Vocus Communications (VOC):
Vocus Group and its bankers clearly want to leave no stone unturned in assessing KKR’s $3.50-a-share indicative bid. The telecommunications infrastructure owner’s board and advisers Credit Suisse and Goldman Sachs have canvassed just about everyone in a month-long meeting-fest. First it was meeting their fellow board members, management and advisers, then key institutional shareholders, and now the meetings have gone full circle. It’s understood Vocus’ representatives have gone back to where it all began; private equity giant KKR.
 
Wesfarmer Limited (WES):
There’s no doubt where incoming Wesfarmers’ chief executive Rob Scott will need to put his attention when he assumes the top job later this year – the battling Coles chain.

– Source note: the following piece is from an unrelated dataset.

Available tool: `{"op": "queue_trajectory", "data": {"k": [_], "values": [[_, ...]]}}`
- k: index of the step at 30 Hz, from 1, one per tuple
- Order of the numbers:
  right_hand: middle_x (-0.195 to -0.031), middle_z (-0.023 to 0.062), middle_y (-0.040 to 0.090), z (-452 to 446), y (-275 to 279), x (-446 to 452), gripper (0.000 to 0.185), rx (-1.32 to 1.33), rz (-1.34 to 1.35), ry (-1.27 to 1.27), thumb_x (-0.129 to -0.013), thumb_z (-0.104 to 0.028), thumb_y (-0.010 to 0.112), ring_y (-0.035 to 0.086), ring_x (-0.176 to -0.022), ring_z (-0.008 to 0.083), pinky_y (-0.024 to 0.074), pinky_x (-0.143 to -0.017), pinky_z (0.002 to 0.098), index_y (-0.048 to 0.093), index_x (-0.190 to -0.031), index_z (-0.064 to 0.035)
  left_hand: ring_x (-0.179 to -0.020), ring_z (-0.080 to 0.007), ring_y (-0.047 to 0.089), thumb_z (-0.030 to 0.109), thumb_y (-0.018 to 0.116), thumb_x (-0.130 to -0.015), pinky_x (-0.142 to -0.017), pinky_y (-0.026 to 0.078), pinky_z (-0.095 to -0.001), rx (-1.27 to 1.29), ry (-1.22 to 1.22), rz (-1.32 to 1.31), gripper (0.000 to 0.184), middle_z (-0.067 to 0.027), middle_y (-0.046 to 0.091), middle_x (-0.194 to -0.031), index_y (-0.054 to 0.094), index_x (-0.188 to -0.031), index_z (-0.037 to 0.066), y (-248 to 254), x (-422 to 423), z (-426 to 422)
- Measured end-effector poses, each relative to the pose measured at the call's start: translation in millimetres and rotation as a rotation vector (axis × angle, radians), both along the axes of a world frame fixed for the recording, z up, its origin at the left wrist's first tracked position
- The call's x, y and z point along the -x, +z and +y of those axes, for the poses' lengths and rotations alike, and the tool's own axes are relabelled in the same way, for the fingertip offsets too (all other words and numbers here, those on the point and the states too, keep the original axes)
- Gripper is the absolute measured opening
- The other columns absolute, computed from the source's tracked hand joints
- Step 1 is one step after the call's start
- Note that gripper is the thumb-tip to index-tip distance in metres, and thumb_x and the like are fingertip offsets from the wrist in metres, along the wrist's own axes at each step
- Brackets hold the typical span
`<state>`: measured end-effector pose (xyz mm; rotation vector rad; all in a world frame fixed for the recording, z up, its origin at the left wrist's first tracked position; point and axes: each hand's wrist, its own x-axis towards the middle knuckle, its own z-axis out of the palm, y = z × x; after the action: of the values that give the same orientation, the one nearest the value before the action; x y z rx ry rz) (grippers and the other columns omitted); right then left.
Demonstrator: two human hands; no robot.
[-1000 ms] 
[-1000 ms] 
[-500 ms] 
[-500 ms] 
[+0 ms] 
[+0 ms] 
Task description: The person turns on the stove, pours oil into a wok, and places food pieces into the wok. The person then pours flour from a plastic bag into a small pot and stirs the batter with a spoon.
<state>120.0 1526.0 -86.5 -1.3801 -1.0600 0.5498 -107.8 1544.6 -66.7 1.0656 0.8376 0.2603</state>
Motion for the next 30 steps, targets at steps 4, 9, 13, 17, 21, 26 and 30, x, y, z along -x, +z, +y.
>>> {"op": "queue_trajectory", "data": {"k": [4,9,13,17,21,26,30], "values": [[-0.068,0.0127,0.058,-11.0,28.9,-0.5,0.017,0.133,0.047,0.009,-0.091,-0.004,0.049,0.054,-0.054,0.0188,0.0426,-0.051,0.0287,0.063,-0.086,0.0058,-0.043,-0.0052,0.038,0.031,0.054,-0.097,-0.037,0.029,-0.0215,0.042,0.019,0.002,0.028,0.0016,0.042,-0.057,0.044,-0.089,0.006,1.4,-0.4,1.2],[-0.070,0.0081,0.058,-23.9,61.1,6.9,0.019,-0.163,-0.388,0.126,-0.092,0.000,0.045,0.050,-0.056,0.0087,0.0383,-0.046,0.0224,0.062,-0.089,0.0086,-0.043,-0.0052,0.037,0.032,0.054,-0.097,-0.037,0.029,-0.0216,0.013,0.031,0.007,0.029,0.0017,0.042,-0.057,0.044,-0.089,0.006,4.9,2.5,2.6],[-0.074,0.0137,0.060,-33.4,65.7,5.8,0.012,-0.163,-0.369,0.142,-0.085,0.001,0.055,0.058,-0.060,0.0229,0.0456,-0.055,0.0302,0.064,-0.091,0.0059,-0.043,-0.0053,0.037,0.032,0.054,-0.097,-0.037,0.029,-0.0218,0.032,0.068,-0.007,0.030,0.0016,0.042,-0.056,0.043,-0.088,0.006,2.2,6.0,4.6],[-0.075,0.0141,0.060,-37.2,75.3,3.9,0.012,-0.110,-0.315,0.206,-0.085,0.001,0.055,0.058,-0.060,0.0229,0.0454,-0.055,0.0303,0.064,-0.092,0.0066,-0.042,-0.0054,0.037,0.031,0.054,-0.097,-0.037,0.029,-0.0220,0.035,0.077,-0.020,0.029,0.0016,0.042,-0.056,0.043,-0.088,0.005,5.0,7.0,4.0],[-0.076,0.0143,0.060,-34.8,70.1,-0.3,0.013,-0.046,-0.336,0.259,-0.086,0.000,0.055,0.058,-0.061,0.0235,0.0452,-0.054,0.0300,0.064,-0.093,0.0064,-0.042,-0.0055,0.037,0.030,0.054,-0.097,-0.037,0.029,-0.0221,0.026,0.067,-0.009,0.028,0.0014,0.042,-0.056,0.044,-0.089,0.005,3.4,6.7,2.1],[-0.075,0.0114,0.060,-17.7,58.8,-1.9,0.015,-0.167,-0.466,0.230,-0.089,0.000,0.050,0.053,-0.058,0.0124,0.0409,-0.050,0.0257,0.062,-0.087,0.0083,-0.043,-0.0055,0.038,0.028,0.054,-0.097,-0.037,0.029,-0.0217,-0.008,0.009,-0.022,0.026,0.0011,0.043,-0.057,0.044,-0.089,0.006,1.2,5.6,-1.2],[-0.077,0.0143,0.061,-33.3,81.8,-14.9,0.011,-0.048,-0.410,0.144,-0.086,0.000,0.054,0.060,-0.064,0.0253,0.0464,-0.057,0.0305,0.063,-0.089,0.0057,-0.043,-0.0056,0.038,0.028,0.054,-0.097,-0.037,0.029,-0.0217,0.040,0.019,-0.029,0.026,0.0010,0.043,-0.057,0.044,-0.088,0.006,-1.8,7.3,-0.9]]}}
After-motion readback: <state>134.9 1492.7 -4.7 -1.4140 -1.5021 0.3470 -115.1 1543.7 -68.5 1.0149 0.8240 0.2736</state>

If a new survey of grocery suppliers by UBS is right – and it has traditionally been a good leading indicator over its 22 editions – then Scott will need to pump money, people and time into the business if he is to fight back against a resurgent Woolworths.‘‘ Coles management have done a great job, but the reaction to the step up in investment at Woolworths appears to have come six months too late, with a competitive response (based on public statements) not coming until early this year,’’ analyst Ben Gilbert writes in the survey report.
 
Woolworths Limited (WOW):
Discount department store chain Big W has poached senior managers from Woolworths’ supermarkets and rivals after signing off on a new turnaround plan that takes a leaf out of the playbook of major competitor Kmart.Big W’s managing director David Walker has brought veteran Big W managers Teresa Rendo and Joanne Nix back into the fold and hired Amanda Lunn from Woolworths Food Group.Mr Walker, who took the helm after Sally Macdonald departed unexpectedly late last year, has also restructured Big W’s major categories into new customer ‘‘universes’’ including About Leisure, About Kids and About Home – emulating Kmart’s clothing, kids and home ‘‘worlds’’.